I’ve had the privilege of owning my own business and doing work that I love for the past 10 years. It has indeed been a privilege, as it’s not a path I could’ve traveled on my own and supported myself financially (and I’m grateful to my ex for supporting me in that dream). I think I was a bit ahead of the curve in opening a health food store in a tourist destination that was more interested in indulging in unhealthy food and drinks, but my vision was strong, and I was determined to stay the course. I persevered through intense challenges, including taking on the role of caregiver and my own health suffering once again from burnout, a major hurricane that was financially devastating, and the COVID pandemic, from which my business has never recovered and only resulted in more debt. My grip has been so tight on how I wanted things to be that I’ve failed to see or accept the reality that my business was not sustainable. It’s only now that I’ve been forced to consider how to become financially secure on my own that I’ve realized I’ve been holding on too long and too tightly to something that was no longer serving me or my community.

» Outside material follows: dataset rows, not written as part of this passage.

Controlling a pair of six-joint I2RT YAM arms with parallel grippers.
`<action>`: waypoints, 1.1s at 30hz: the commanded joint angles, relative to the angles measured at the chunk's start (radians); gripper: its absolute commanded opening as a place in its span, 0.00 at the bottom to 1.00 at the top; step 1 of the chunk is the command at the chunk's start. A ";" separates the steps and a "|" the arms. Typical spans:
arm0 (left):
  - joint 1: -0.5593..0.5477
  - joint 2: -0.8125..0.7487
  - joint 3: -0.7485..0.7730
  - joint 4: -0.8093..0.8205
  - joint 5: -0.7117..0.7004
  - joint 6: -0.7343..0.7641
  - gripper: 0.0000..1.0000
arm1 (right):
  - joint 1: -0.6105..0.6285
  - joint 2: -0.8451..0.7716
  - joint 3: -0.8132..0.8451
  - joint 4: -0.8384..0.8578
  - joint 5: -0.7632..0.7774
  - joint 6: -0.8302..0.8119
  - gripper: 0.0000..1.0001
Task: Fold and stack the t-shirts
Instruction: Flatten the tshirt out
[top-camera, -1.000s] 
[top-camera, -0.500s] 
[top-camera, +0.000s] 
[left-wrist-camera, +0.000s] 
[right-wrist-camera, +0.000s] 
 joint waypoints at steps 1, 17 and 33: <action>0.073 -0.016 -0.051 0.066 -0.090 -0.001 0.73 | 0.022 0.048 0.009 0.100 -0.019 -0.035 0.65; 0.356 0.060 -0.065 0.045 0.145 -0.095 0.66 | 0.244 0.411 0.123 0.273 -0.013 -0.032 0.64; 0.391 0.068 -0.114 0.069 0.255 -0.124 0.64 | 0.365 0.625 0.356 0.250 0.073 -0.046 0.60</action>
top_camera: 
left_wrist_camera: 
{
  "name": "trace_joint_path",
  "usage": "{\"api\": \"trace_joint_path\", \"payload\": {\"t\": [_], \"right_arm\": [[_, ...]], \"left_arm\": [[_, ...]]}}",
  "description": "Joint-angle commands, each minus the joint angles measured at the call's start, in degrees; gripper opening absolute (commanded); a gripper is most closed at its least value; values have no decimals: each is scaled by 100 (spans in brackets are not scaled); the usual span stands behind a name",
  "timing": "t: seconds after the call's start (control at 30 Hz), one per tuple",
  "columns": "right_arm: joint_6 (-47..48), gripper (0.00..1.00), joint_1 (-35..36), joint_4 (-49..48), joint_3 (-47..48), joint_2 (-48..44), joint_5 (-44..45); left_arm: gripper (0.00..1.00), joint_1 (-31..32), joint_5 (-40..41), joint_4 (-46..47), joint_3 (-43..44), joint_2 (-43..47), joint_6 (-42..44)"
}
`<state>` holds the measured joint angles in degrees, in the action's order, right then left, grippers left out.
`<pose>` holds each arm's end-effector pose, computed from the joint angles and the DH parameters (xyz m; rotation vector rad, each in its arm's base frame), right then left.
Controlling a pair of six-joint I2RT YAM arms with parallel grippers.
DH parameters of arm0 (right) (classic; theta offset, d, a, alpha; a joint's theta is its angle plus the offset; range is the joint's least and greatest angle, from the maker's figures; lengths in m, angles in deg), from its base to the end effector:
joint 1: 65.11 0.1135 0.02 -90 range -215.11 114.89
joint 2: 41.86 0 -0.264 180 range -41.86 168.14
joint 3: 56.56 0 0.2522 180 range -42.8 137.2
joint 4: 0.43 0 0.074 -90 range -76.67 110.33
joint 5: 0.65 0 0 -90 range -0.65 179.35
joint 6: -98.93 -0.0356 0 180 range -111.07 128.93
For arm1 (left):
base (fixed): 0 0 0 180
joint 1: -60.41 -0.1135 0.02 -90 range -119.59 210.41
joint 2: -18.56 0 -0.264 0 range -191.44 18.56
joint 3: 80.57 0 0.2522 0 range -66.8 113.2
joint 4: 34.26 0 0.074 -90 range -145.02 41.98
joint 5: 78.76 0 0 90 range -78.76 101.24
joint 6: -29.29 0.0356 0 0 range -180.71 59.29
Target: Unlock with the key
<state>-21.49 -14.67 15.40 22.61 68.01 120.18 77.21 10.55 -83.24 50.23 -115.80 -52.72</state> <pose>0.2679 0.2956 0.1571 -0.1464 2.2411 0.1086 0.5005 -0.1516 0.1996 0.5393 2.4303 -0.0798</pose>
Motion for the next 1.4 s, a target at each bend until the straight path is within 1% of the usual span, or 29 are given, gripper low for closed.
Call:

Once again, by forces greater than me, I’m being asked to loosen my grip and let go, to soften and make space for the greater possibilities for my life, to embrace uncertainty and trust that there is something more fulfilling for me on the other side.

I’m not sure where my path is leading, but I know it’s time for the retail side of Island Wellness to fade away, and my intention is to let it go along with everything else being released this year. I’ll continue to reduce inventory and hours so that I can dedicate more time to private clients and open more space for the unknown opportunities flowing my way. I’m working to stay present with each moment and finding gratitude daily, even if it’s just for the healing power of my breath. I’m trusting that if I loosen my grip and allow things to flow, all will unfold in perfect time. I’m embracing uncertainty and trusting my intuition, which is speaking louder every day. May my mantra for this year bring the same peace and clarity to you that it has brought me: I am Present. I am Patient. I Trust in Diving Timing. All is coming, and I know I am worthy of all that my soul desires.